Task objective |
Look below for the line holding "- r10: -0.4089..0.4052" and the line holding "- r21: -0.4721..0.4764". Transcribe exactly those lines and all lines between them, nothing more.

Available data |
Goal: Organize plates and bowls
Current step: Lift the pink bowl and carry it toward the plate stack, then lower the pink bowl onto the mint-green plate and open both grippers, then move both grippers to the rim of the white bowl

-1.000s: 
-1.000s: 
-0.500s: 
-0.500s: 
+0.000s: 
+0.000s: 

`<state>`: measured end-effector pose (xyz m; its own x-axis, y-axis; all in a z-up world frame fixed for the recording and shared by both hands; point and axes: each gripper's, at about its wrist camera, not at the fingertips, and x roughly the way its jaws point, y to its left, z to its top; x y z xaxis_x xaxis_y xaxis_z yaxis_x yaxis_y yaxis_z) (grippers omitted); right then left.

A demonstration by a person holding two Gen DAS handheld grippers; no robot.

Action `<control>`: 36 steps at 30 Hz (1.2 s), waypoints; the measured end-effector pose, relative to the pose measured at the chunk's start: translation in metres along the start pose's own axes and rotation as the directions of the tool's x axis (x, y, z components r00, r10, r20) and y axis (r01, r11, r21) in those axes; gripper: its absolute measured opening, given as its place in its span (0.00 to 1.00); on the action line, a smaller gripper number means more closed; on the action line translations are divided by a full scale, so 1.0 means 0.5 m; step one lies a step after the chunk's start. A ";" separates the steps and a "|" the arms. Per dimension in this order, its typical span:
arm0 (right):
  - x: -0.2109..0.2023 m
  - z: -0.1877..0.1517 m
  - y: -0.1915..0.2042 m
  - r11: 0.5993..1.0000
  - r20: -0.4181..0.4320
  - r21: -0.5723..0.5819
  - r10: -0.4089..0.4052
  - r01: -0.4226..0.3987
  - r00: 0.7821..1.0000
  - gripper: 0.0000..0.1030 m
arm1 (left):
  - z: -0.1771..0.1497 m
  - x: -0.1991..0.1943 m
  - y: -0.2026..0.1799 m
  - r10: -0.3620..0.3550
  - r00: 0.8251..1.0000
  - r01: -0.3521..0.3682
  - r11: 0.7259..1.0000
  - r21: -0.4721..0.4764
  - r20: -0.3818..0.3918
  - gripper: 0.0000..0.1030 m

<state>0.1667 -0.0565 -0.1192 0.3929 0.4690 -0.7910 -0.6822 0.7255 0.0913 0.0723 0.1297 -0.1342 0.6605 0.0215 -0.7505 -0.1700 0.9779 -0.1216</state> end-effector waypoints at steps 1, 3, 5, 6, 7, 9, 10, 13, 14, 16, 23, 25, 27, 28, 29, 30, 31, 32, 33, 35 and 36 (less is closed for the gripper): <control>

Reply to the exercise |
  - r10: -0.4089..0.4052
  - r01: -0.4226..0.3987
  - r00: 0.7821..1.0000
  - gripper: 0.0000..0.1030 m
arm1 (left):
  - z: -0.1771..0.1497 m
  - x: -0.1991..0.1943 m
  - y: -0.2026..0.1799 m
  - r10: -0.3620..0.3550
  - r00: 0.8251..1.0000
  - r01: -0.3521..0.3682
  - r11: 0.7259..1.0000
  - r21: -0.4721..0.4764

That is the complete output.